File size: 6,112 Bytes
c90b9a8 d832176 c90b9a8 d832176 c90b9a8 d832176 c90b9a8 d832176 c90b9a8 d832176 c90b9a8 d832176 c90b9a8 d832176 c90b9a8 d832176 c90b9a8 |
1 2 3 4 5 6 7 8 9 10 11 12 13 14 15 16 17 18 19 20 21 22 23 24 25 26 27 28 29 30 31 32 33 34 35 36 37 38 39 40 41 42 43 44 45 46 47 48 49 50 51 52 53 54 55 56 57 58 59 60 61 62 63 64 65 66 67 68 69 70 71 72 73 74 75 76 77 78 79 80 81 82 83 84 85 86 87 88 89 90 91 92 93 94 95 96 97 98 99 100 101 102 103 104 105 106 107 108 109 110 111 112 113 114 115 116 117 118 119 120 121 122 123 124 125 126 127 128 129 130 131 132 133 134 135 136 137 138 139 140 141 142 143 144 145 146 147 148 149 150 |
# MVInpainter
[NeurIPS 2024] MVInpainter: Learning Multi-View Consistent Inpainting to Bridge 2D and 3D Editing
[[arXiv]](https://arxiv.org/pdf/2408.08000) [[Project Page]](https://ewrfcas.github.io/MVInpainter/)
## Preparation
### Setup repository and environment
```
git clone https://github.com/ewrfcas/MVInpainter.git
cd MVInpainter
conda create -n mvinpainter python=3.8
conda activate mvinpainter
pip install -r requirements.txt
mim install mmcv-full
pip install mmflow
# We need to replace the new decoder py of mmflow for faster flow estimation
cp ./check_points/mmflow/raft_decoder.py /usr/local/conda/envs/mvinpainter/lib/python3.8/site-packages/mmflow/models/decoders/
```
### Dataset preparation (training)
1. Downloading [Co3dv2](https://github.com/facebookresearch/co3d), [MVImgNet](https://github.com/GAP-LAB-CUHK-SZ/MVImgNet) for MVInpainter-O.
Downloading [Real10k](https://google.github.io/realestate10k/download.html), [DL3DV](https://github.com/DL3DV-10K/Dataset), [Scannet++](https://kaldir.vc.in.tum.de/scannetpp) for MVInpainter-F.
2. Downloading information of indices, masking formats, and captions from [Link]().
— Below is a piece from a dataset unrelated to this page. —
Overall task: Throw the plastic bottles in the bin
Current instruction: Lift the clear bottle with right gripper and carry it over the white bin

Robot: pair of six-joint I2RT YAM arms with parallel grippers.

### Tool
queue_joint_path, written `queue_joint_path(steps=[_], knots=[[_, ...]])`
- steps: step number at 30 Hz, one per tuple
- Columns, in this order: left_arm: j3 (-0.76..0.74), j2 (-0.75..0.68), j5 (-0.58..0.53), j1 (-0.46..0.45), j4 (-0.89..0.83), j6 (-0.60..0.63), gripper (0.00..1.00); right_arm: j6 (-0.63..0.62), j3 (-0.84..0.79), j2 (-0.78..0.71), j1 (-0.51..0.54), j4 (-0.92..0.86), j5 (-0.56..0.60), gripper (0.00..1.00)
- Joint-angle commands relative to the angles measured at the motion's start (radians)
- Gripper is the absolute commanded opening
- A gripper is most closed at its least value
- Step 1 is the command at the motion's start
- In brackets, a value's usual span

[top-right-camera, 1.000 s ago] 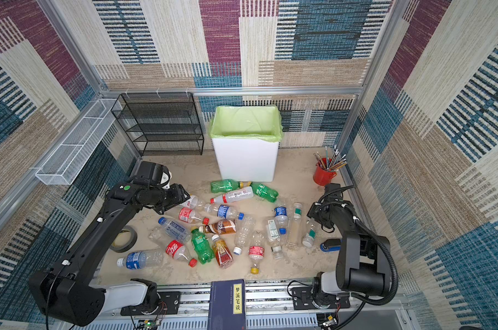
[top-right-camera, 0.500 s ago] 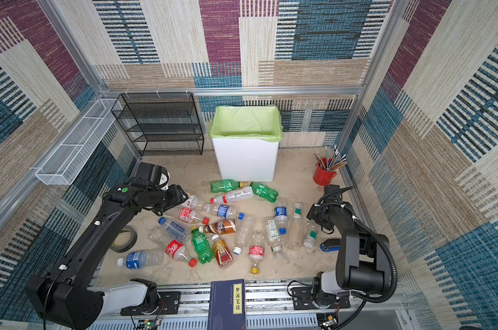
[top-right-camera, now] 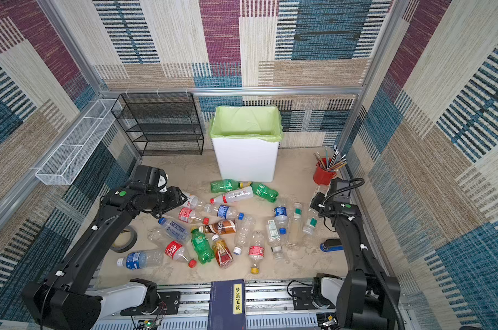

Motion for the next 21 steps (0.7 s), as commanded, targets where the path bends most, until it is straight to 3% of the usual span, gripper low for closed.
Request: queue_joint_path(steps=[1,11,16,21], knots=[[0.001,0.007,0.015,-0.002,0.061,-0.034,0.59,0.086,-0.064,-0.156,0.060,0.211,-0.072,0.44],[0.016,0.023,0.058,-0.005,0.108,-0.069,0.59,0.147,-0.324,-0.540,0.088,0.661,-0.107,0.36],[0.007,0.001,0.072,-0.006,0.135,-0.091,0.59,0.175,-0.329,-0.526,0.090,0.812,-0.118,0.36],[-0.010,-0.030,0.072,-0.006,0.152,-0.116,0.59,0.208,-0.216,-0.378,0.100,0.957,-0.121,0.36]])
Put them to `./data`. Note that we remove some dirty samples from aforementioned datasets. Since Co3dv2 data contains object masks but MVImgNet does not, we additionally provide complete [foreground masks]() for MVImgNet through `CarveKit`. Please put the MVImgNet masks to `./data/mvimagenet/masks`.
### Pretrained weights
1. [RAFT weights]() (put it to `./check_points/mmflow/`).
2. [SD1.5-inpainting]() (put it to `./check_points/`).
3. [AnimateDiff weights](). We revise the key name for easier `peft` usages (put it to `./check_points/`).
## Training
Training with fixed nframe=12:
```
CUDA_VISIBLE_DEVICES=0,1,2,3,4,5,6,7 accelerate launch --mixed_precision="fp16" --num_processes=8 --num_machines 1 --main_process_port 29502 \
--config_file configs/deepspeed/acc_zero2.yaml train.py \
--config_file="configs/mvinpainter_{o,f}.yaml" \
--output_dir="check_points/mvinpainter_{o,f}_256" \
--train_log_interval=250 \
--val_interval=2000 \
--val_cfg=7.5 \
--img_size=256
```
Finetuning with dynamic frames (8~24):
```
CUDA_VISIBLE_DEVICES=0,1,2,3,4,5,6,7 accelerate launch --mixed_precision="fp16" --num_processes=8 --num_machines 1 --main_process_port 29502 \
--config_file configs/deepspeed/acc_zero2.yaml train.py \
--config_file="configs/mvinpainter_{o,f}.yaml" \
--output_dir="check_points/mvinpainter_{o,f}_256" \
--train_log_interval=250 \
--val_interval=2000 \
--val_cfg=7.5 \
--img_size=256 \
--resume_from_checkpoint="latest" \
--dynamic_nframe \
--low_nframe 8 \
--high_nframe 24
```
Please use `mvinpainter_{o,f}_512.yaml` to train 512x512 models.
## Inference
### Model weights
1. [MVSInpainter-O]() (Novel view synthesis, put it to `./check_points/`).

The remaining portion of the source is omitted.